His view was there are two p’s that are important for birth, not pain and pushing but position and place! He talks of horses, 90% of which give birth in the dead of night, when they know that they are unobserved.It was the place aspect, which came across so strongly in Sarah’s presentation, not just the physical space, what’s in it, how it looks, is it light, dark, but also a sense of the sanctity of that space.

Sarah spent a lot of time discussing the role of hormones – this is something we also spend time teaching, specifically in relation to our unconscious responses to the environment.These unconscious responses are triggered by instinctual reactions to our environment and our very basic survival functions that rest within our old brain.

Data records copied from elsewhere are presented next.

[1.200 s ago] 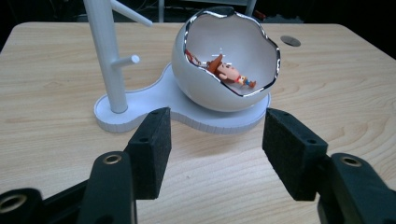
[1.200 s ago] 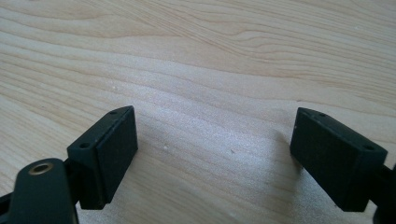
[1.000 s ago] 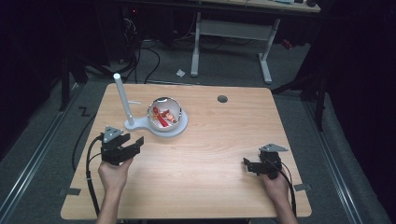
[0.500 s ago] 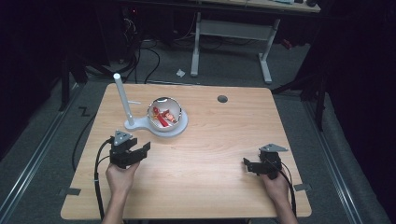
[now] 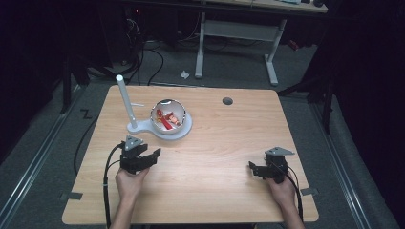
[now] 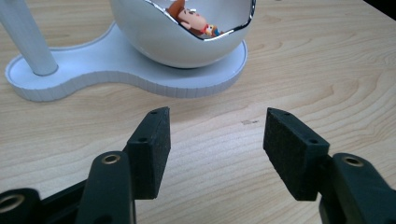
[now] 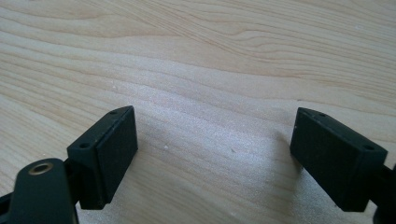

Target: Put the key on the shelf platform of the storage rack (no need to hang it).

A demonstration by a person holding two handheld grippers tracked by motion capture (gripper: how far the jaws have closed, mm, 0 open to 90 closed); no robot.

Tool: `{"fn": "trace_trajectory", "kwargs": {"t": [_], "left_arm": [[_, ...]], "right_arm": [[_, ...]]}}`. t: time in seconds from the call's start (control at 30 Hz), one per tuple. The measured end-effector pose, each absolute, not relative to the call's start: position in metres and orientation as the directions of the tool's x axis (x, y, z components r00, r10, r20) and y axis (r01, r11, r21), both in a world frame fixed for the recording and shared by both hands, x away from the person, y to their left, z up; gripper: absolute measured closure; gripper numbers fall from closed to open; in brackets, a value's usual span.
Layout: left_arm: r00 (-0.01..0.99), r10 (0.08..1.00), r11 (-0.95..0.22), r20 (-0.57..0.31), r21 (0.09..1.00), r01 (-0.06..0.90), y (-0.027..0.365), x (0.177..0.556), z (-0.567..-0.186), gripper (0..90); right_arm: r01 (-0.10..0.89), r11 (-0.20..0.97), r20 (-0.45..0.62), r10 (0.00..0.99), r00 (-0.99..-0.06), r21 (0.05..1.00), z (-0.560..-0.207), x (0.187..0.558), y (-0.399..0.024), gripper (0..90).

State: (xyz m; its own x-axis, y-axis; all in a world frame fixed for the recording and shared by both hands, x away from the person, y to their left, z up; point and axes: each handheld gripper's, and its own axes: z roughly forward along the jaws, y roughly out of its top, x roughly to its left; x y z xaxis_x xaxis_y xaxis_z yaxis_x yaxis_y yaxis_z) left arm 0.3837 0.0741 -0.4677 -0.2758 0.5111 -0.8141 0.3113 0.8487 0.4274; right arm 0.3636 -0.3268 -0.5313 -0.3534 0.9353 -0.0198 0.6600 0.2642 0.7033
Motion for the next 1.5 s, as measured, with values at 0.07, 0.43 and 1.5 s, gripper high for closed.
{"fn": "trace_trajectory", "kwargs": {"t": [0.07, 0.43, 1.5], "left_arm": [[-0.260, 0.527, 0.838, -0.809, 0.443, 0.318, 0.074, 0.383, -0.471, 41.7], [-0.274, 0.541, 0.829, -0.795, 0.450, 0.331, 0.068, 0.382, -0.486, 41.7], [-0.304, 0.635, 0.771, -0.710, 0.556, 0.312, 0.041, 0.375, -0.533, 40.3]], "right_arm": [[0.660, 0.264, -0.020, 0.935, -0.353, 0.703, -0.531, 0.364, -0.327, 14.8], [0.661, 0.263, -0.019, 0.936, -0.352, 0.703, -0.531, 0.363, -0.327, 14.8], [0.661, 0.263, -0.019, 0.936, -0.352, 0.703, -0.531, 0.363, -0.327, 14.8]]}}
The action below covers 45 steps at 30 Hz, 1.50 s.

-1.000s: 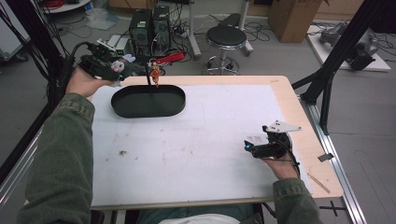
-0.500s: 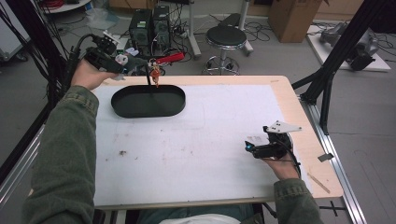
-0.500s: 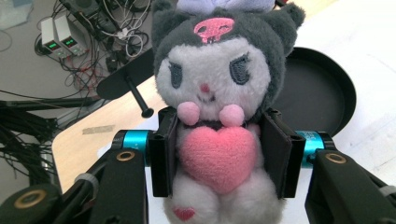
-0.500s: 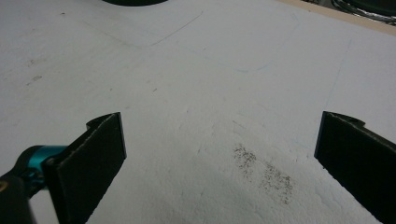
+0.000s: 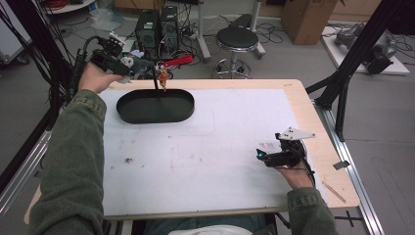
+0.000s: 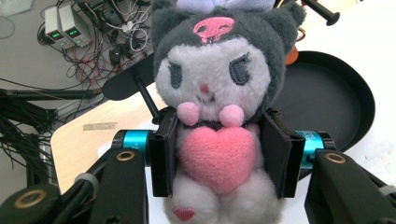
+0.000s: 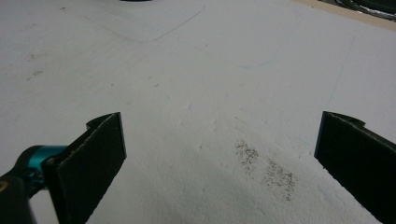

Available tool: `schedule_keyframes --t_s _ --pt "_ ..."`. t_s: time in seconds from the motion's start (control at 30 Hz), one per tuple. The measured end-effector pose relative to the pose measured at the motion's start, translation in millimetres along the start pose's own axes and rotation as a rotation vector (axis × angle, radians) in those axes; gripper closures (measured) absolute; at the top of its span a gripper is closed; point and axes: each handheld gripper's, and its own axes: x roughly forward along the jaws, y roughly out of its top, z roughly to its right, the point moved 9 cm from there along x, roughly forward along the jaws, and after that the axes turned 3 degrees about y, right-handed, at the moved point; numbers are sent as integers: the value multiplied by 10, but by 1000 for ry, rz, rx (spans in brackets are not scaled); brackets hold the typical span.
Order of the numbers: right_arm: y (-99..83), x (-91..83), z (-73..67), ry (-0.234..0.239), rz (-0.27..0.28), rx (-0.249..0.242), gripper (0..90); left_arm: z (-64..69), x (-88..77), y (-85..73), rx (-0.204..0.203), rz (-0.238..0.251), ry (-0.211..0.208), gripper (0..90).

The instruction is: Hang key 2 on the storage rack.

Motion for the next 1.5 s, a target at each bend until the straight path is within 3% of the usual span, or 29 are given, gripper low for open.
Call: schedule_keyframes --t_s 0.17,0.3,0.43,0.93,1.27,1.5 --pt "-11 -11 0 -3 -5 5 10 -51 5 -25 7 -13 40 470" --pt "-12 -18 2 -6 -3 5 10 -34 21 -49 4 -18 7 296" --pt "-12 -20 7 -5 -3 7 10 23 21 -84 15 -19 -23 181" --pt "-4 -16 5 -5 2 6 10 95 -61 -299 19 38 -105 73" --pt "2 -15 10 -7 4 1 10 181 -90 -433 18 44 -126 52" --pt "0 -17 8 -7 3 7 10 257 -117 -548 -6 39 -197 17"
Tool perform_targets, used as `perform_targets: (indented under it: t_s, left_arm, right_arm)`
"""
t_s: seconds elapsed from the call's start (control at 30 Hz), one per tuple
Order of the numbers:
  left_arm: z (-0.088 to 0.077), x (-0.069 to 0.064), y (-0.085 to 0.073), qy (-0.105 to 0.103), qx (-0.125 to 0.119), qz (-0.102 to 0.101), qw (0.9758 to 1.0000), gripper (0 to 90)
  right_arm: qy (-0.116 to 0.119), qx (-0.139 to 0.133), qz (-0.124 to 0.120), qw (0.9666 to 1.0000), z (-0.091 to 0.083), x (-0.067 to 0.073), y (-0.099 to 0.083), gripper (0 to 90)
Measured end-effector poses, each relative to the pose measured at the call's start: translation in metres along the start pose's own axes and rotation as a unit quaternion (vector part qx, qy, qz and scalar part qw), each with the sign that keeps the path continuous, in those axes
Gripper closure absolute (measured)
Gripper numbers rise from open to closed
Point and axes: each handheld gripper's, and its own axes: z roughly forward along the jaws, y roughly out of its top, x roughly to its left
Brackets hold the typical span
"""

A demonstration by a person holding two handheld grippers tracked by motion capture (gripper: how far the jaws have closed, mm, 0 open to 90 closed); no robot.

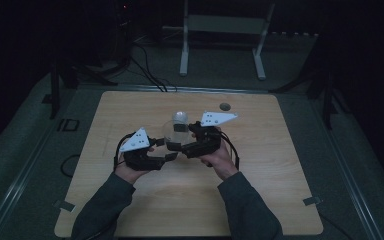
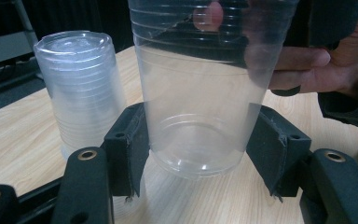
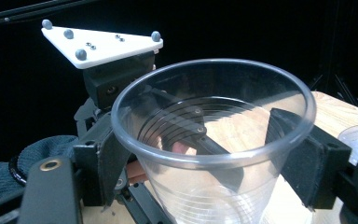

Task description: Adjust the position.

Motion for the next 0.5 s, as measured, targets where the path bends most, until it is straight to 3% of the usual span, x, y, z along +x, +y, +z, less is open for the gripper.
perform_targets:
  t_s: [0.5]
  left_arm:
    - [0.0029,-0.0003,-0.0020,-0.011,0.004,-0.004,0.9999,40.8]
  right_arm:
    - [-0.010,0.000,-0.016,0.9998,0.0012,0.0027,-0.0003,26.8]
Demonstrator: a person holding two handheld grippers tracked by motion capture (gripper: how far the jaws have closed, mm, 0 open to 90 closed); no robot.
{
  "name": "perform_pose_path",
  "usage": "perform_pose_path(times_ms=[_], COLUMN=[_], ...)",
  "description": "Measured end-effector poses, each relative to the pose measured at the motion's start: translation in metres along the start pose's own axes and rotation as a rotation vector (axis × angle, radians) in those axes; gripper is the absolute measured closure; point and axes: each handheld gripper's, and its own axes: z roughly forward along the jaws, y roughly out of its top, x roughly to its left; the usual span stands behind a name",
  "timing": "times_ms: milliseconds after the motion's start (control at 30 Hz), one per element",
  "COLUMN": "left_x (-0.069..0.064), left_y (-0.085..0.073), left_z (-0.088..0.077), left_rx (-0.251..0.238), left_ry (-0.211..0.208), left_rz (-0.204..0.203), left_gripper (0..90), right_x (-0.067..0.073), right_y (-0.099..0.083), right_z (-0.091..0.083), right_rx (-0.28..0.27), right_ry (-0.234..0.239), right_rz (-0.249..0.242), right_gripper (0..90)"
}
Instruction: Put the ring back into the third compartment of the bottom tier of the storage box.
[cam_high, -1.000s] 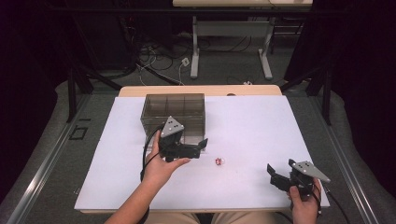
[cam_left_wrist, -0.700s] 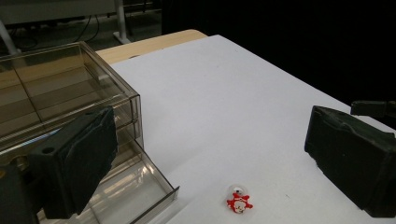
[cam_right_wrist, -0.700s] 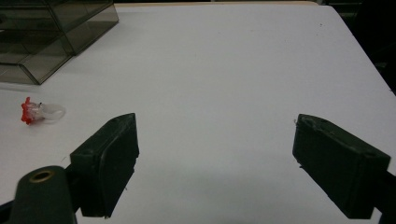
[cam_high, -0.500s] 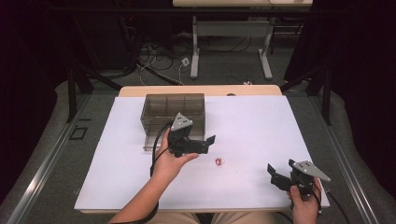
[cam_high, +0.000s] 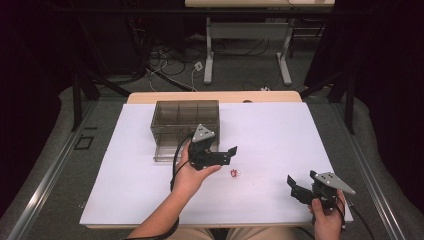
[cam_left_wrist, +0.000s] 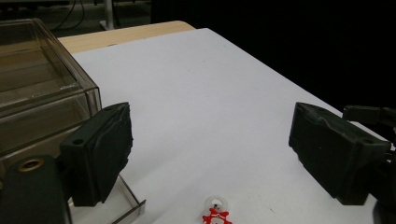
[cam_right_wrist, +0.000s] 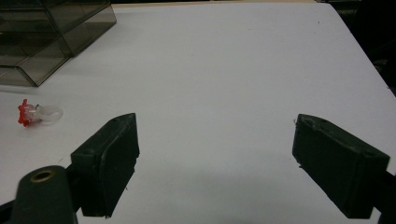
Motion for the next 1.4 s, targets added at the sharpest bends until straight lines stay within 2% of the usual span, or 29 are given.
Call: perform_pose_path(times_ms=[467, 567, 600, 667, 733, 833, 900, 1067, 1267, 1367, 1400], left_x=[0.0, 0.0, -0.001, 0.0, -0.001, 0.0, 0.001, 0.003, 0.003, 0.002, 0.002], left_y=[-0.017, -0.02, -0.023, -0.025, -0.028, -0.03, -0.033, -0.041, -0.048, -0.052, -0.054], left_z=[0.015, 0.017, 0.02, 0.022, 0.024, 0.026, 0.028, 0.034, 0.039, 0.042, 0.044], left_rx=[0.041, 0.041, 0.04, 0.044, 0.045, 0.053, 0.052, 0.075, 0.1, 0.115, 0.126], left_ry=[0.014, 0.016, 0.019, 0.027, 0.029, 0.042, 0.044, 0.065, 0.068, 0.057, 0.049], left_rz=[-0.01, 0.002, -0.006, 0.007, -0.004, 0.008, -0.003, 0.002, -0.013, -0.016, -0.027], left_gripper=[19.4, 19.9, 20.0, 20.2, 20.5, 20.5, 21.4, 22.7, 25.5, 26.9, 27.9], right_x=[0.0, 0.0, 0.0, 0.0, -0.001, 0.0, 0.0, -0.001, 0.0, 0.0, -0.001], right_y=[0.0, -0.001, -0.001, -0.001, 0.0, 0.0, -0.001, -0.001, -0.001, -0.001, -0.001], right_z=[0.0, 0.002, 0.002, 0.002, 0.002, 0.002, 0.002, 0.002, 0.003, 0.003, 0.003], right_rx=[0.024, 0.001, 0.001, 0.0, 0.01, 0.013, 0.012, 0.014, 0.013, 0.015, 0.017], right_ry=[-0.01, -0.003, -0.002, -0.002, 0.004, 0.005, 0.005, 0.006, 0.014, 0.013, 0.008], right_rz=[0.01, 0.012, 0.01, 0.007, 0.01, 0.014, 0.012, 0.012, 0.012, 0.01, 0.006], right_gripper=[14.3, 14.3, 14.3, 14.3, 14.3, 14.3, 14.3, 14.4, 14.4, 14.4, 14.5])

When birthing we are actually more alert because we are more vulnerable, and so it is crucial that the sounds, voices, lights are kept to a minimum, so mum feels totally private, safe and unobserved.

The section on intervention, made me feel overwhelmed with sadness.The evidence to support normal birth and the benefits of uninterrupted birth to our children as well as to humanity is so compelling that, when weighed up with the incredible risks of some pharmaceutical and physiological interventions, I for one find it hard to believe that we are still having to shout so loudly about normal birth and its link to the psychological and physical wellbeing of mother and baby.

Sarah twice put up this quote by the Dutch obstetrician G. Loosterman and invited reflection on the last words, “do no harm” which of course are fundamental to any doctors commitment to care.

“Spontaneous labour in a normal woman is an event marked by a number of processes so complicated and so perfectly attuned to each other that any interference will only detract from the optimal character. The only thing required from the bystanders is that they show respect for this awe-inspiring process by complying with the first rule of medicine–nil nocere [do no harm].”

Her final section on post-birth was longer than I expected but which gave her the time to emphasis how important this period is. She spent a lot of time focusing on the cord and why it is so important to leave the cord until it has stopped pulsating. In fact Sarah had what’s known as a Lotus Birth with her children where you leave the cord attached to the placenta, even after the placenta has birthed, until it drops off naturally. I would urge anyone who is thinking of their options after birth to read the chapter in her book ‘Gentle Birth, Gentle Mothering’ or her article on lotus birth. It makes complete sense, and dispels any concerns about the purported ‘risks’, that mothers sometimes ask me about, such as it increases jaundice.

I cannot even begin to go into the detail or do Sarah’s observations justice in this blog, but I would urge anyone expecting a baby to read her book, it is an important book, a very important book as she is a thoughtful and enquiring physician whose aim is to do no harm.We are at a tipping point with birth and Sarah describes birth how it’s meant to be.Babies should be born into this world with love not violence.Our attachment to each other, to our baby, the absolute joy of birth is important, it’s natures design.This complex exchange of hormones isn’t accidental these hormones actually have, paradoxically, a very simple purpose, which is to anchor the fundamental requirements of life and successful evolution – attachment and love – deeply in our brains.

Many thanks to Patrick Houser at Fathers to Be for organizing this wonderful event and to Janet Balaskas and her team at The Active Birth Centre for hosting it.Especially thanks to Sarah for coming over to the UK and her incredibly patient daughter Maia (who sat quietly and played the whole afternoon!) to share her work with us all.